An oxymoron is like spending a lot of money to look poor. It is contradictory but you don’t disprove a premise with the conclusion. True paradoxes, like various time traveling paradoxes (i.e. predestination paradox) are a lot more rare. They are rare because a true paradox can’t be broken. Like with Zeno’s paradox of infinite distances, an empirical philosopher like Epicurus or Democritus would say ‘that is all well and good but I can observe two objects pass each other so there cannot be infinite distances between them. Just because I can’t mathematically pinpoint the exact moment one passes the other doesn’t mean it doesn’t happen at all. Your conclusion tends to disprove a premise because the premise was untrue not because of the conclusion, but because it was untrue to begin with.’ Similarly, I don’t have to get really complicated about the void because the mere fact we can observe motion indicates a void must exist.
Categorization paradoxes, or self referential paradoxes are a little trickier to deal with because you can’t directly observe sets and categories, they are only logical constructs. You can break the paradox simply; logic, mathematics, language, bivalent categories, are all human constructs and therefore needn’t be considered to be 100% internally consistent in order to be useful. Language still makes sense, and can still be used as a tool even if we can’t categorize words that describe themselves and words that don’t describe themselves for every word except for autologic and homological.
Words are vague and nebulous things. An oxymoron is a phrase consisting of two self-contradictory words like “pretty ugly” or “jumbo shrimp.” Paradoxes are a bit more complex as there are several different classes of them. First are logical contradictions which are the most classic paradoxes. These include the paradox “This statement is false.” The second are veridical paradoxes which are statements that appear false but are true.
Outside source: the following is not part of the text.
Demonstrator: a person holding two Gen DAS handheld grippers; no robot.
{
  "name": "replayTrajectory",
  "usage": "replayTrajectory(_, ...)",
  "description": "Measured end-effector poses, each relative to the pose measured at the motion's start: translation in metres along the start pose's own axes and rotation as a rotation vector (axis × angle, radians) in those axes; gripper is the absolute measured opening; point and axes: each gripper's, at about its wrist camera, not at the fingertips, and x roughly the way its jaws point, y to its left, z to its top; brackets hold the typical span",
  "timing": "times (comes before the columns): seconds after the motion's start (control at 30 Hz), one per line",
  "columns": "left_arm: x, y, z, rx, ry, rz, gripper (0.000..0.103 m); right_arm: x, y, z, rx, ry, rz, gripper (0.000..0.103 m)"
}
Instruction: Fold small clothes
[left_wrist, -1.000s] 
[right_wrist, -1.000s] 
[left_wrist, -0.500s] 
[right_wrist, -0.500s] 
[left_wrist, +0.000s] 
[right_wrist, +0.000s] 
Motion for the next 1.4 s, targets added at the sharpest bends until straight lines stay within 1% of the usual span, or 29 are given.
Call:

These include the famous Monty Hall problem. The third are falsidical paradoxes which are statements that appear false and are false. These include incorrect math proofs. The fourth are impossible philosophical questions which include the Ship of Theseus or the problem of the heap.
I always liked the example “friendly fire” for an oxymoron. It’s quite obvious on 2 levels that fire isn’t inherently friendly, and being shot by your own side isn’t exactly friendly either. It’s a weird term.
An oxymoron is often a short phrase, as few as 2 words, which on a surface meaning appears to be two opposite words nailed together. “Growing smaller” is another one. If you look at the individual words “growing” and “smaller” they seem opposites, and yet we know what it means, it’s an idiom, not the literal meaning of the words themselves, but a bigger concept we are using strange words to describe because we can’t find better ones, or someone else came up with something we all seem to understand. Maybe it should more logically be “shrinking smaller” instead? But we are so used to “growing smaller” that it feels right. And language is rarely based on logic.
A paradox can be anything which doesn’t logically add up.
A paradox:
“The sentence below is true”
“The sentence above is false”
Try working those through logically – you can’t get anywhere, you just end up going full circle and re-stating the same concepts. It’s not a funny word-thing like an oxymoron at all, it’s a logic thing and is often much longer.
An oxymoron can SEEM a bit paradoxical, because it’s using opposites for its effect, but it’s not the same thing.